- **Directions for this task**
Please give the data again in full, exactly as it reads.

(Records contained in a dataset)
§ §

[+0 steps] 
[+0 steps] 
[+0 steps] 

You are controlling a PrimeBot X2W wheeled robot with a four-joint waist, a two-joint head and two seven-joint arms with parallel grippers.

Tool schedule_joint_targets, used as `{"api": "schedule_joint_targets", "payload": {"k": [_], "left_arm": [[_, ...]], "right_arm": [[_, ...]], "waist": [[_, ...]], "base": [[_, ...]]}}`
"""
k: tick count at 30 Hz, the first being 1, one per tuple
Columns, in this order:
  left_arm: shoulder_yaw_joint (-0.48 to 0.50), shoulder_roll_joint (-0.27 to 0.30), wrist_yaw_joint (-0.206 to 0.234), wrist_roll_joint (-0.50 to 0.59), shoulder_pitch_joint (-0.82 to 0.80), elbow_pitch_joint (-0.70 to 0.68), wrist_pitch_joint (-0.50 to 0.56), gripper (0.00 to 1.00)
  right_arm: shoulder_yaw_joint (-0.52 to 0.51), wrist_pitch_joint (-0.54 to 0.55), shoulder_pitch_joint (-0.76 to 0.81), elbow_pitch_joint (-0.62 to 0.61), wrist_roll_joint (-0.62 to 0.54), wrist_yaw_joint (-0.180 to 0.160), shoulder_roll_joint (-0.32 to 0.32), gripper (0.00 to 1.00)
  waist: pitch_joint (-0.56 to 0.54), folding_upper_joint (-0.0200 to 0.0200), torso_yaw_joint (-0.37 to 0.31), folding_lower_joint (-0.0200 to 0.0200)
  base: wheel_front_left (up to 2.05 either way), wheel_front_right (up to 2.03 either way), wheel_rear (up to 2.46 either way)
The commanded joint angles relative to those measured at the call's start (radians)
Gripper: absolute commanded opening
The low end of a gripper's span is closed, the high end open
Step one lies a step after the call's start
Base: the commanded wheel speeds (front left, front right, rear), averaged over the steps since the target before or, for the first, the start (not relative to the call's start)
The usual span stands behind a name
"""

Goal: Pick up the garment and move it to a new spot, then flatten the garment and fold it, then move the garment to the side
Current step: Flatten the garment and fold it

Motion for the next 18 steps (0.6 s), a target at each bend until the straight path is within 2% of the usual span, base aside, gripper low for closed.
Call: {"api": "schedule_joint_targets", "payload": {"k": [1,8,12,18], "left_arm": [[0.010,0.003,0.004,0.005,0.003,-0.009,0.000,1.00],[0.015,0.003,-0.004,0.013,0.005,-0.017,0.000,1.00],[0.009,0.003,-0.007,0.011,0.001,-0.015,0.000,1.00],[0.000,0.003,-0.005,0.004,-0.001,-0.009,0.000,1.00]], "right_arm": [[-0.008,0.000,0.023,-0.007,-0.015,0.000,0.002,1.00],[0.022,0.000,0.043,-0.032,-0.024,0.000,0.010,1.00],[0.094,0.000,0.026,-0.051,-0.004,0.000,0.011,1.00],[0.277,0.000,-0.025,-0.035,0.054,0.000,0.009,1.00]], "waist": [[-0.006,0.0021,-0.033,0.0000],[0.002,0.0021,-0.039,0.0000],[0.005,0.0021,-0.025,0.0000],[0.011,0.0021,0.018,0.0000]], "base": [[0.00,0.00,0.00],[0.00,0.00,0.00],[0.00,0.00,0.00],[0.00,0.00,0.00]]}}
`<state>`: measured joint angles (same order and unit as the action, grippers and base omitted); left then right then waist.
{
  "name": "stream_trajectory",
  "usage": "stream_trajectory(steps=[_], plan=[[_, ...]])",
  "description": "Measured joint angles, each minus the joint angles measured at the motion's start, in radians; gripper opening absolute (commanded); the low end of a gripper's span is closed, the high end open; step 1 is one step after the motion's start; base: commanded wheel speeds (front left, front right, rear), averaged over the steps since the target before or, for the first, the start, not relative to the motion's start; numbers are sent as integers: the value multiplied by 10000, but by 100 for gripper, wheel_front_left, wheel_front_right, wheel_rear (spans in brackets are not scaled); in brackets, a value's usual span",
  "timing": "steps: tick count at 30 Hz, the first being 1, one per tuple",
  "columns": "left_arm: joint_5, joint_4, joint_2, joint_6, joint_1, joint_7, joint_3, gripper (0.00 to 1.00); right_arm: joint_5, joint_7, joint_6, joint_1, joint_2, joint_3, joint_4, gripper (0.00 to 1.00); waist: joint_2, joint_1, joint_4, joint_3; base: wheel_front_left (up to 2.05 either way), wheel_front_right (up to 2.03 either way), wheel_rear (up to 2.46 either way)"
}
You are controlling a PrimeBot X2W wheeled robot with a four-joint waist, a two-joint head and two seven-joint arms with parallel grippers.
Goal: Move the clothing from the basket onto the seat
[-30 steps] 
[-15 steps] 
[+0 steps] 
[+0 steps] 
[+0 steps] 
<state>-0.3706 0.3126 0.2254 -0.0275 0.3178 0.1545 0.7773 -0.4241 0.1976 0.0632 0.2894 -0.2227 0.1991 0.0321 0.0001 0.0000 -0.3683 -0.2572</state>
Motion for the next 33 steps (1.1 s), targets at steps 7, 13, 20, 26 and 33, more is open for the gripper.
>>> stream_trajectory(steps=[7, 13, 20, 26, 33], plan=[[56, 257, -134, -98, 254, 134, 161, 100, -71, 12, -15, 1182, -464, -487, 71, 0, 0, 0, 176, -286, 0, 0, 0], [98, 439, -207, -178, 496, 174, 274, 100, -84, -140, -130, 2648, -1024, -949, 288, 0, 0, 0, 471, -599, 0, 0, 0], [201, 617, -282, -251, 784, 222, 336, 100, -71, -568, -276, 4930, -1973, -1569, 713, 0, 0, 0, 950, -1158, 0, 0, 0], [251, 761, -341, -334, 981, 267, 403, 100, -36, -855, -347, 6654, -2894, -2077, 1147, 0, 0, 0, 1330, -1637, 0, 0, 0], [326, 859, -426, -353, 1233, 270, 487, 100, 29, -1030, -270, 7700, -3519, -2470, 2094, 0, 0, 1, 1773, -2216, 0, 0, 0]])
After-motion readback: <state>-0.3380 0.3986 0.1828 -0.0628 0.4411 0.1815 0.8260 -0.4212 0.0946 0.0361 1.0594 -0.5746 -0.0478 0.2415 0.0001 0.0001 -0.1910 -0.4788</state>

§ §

- **Exercise output**
[+0 steps] 
[+0 steps] 
[+0 steps] 

You are controlling a PrimeBot X2W wheeled robot with a four-joint waist, a two-joint head and two seven-joint arms with parallel grippers.

Tool schedule_joint_targets, used as `{"api": "schedule_joint_targets", "payload": {"k": [_], "left_arm": [[_, ...]], "right_arm": [[_, ...]], "waist": [[_, ...]], "base": [[_, ...]]}}`
"""
k: tick count at 30 Hz, the first being 1, one per tuple
Columns, in this order:
  left_arm: shoulder_yaw_joint (-0.48 to 0.50), shoulder_roll_joint (-0.27 to 0.30), wrist_yaw_joint (-0.206 to 0.234), wrist_roll_joint (-0.50 to 0.59), shoulder_pitch_joint (-0.82 to 0.80), elbow_pitch_joint (-0.70 to 0.68), wrist_pitch_joint (-0.50 to 0.56), gripper (0.00 to 1.00)
  right_arm: shoulder_yaw_joint (-0.52 to 0.51), wrist_pitch_joint (-0.54 to 0.55), shoulder_pitch_joint (-0.76 to 0.81), elbow_pitch_joint (-0.62 to 0.61), wrist_roll_joint (-0.62 to 0.54), wrist_yaw_joint (-0.180 to 0.160), shoulder_roll_joint (-0.32 to 0.32), gripper (0.00 to 1.00)
  waist: pitch_joint (-0.56 to 0.54), folding_upper_joint (-0.0200 to 0.0200), torso_yaw_joint (-0.37 to 0.31), folding_lower_joint (-0.0200 to 0.0200)
  base: wheel_front_left (up to 2.05 either way), wheel_front_right (up to 2.03 either way), wheel_rear (up to 2.46 either way)
The commanded joint angles relative to those measured at the call's start (radians)
Gripper: absolute commanded opening
The low end of a gripper's span is closed, the high end open
Step one lies a step after the call's start
Base: the commanded wheel speeds (front left, front right, rear), averaged over the steps since the target before or, for the first, the start (not relative to the call's start)
The usual span stands behind a name
"""

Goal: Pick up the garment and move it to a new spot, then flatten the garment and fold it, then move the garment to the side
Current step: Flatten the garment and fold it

Motion for the next 18 steps (0.6 s), a target at each bend until the straight path is within 2% of the usual span, base aside, gripper low for closed.
Call: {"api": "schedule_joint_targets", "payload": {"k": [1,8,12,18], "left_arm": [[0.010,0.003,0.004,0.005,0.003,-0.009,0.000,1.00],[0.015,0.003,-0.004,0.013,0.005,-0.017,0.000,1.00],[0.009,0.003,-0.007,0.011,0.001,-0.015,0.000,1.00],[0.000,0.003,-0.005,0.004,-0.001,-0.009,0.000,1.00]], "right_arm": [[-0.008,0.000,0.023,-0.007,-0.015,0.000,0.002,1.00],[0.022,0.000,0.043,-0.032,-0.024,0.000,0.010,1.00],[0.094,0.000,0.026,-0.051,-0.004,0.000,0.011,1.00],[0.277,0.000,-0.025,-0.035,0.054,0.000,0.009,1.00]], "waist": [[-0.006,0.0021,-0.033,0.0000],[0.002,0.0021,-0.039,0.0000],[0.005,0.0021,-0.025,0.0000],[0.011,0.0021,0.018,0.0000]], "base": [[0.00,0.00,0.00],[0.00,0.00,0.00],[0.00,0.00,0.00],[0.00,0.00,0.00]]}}
`<state>`: measured joint angles (same order and unit as the action, grippers and base omitted); left then right then waist.
{
  "name": "stream_trajectory",
  "usage": "stream_trajectory(steps=[_], plan=[[_, ...]])",
  "description": "Measured joint angles, each minus the joint angles measured at the motion's start, in radians; gripper opening absolute (commanded); the low end of a gripper's span is closed, the high end open; step 1 is one step after the motion's start; base: commanded wheel speeds (front left, front right, rear), averaged over the steps since the target before or, for the first, the start, not relative to the motion's start; numbers are sent as integers: the value multiplied by 10000, but by 100 for gripper, wheel_front_left, wheel_front_right, wheel_rear (spans in brackets are not scaled); in brackets, a value's usual span",
  "timing": "steps: tick count at 30 Hz, the first being 1, one per tuple",
  "columns": "left_arm: joint_5, joint_4, joint_2, joint_6, joint_1, joint_7, joint_3, gripper (0.00 to 1.00); right_arm: joint_5, joint_7, joint_6, joint_1, joint_2, joint_3, joint_4, gripper (0.00 to 1.00); waist: joint_2, joint_1, joint_4, joint_3; base: wheel_front_left (up to 2.05 either way), wheel_front_right (up to 2.03 either way), wheel_rear (up to 2.46 either way)"
}
You are controlling a PrimeBot X2W wheeled robot with a four-joint waist, a two-joint head and two seven-joint arms with parallel grippers.
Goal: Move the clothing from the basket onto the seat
[-30 steps] 
[-15 steps] 
[+0 steps] 
[+0 steps] 
[+0 steps] 
<state>-0.3706 0.3126 0.2254 -0.0275 0.3178 0.1545 0.7773 -0.4241 0.1976 0.0632 0.2894 -0.2227 0.1991 0.0321 0.0001 0.0000 -0.3683 -0.2572</state>
Motion for the next 33 steps (1.1 s), targets at steps 7, 13, 20, 26 and 33, more is open for the gripper.
>>> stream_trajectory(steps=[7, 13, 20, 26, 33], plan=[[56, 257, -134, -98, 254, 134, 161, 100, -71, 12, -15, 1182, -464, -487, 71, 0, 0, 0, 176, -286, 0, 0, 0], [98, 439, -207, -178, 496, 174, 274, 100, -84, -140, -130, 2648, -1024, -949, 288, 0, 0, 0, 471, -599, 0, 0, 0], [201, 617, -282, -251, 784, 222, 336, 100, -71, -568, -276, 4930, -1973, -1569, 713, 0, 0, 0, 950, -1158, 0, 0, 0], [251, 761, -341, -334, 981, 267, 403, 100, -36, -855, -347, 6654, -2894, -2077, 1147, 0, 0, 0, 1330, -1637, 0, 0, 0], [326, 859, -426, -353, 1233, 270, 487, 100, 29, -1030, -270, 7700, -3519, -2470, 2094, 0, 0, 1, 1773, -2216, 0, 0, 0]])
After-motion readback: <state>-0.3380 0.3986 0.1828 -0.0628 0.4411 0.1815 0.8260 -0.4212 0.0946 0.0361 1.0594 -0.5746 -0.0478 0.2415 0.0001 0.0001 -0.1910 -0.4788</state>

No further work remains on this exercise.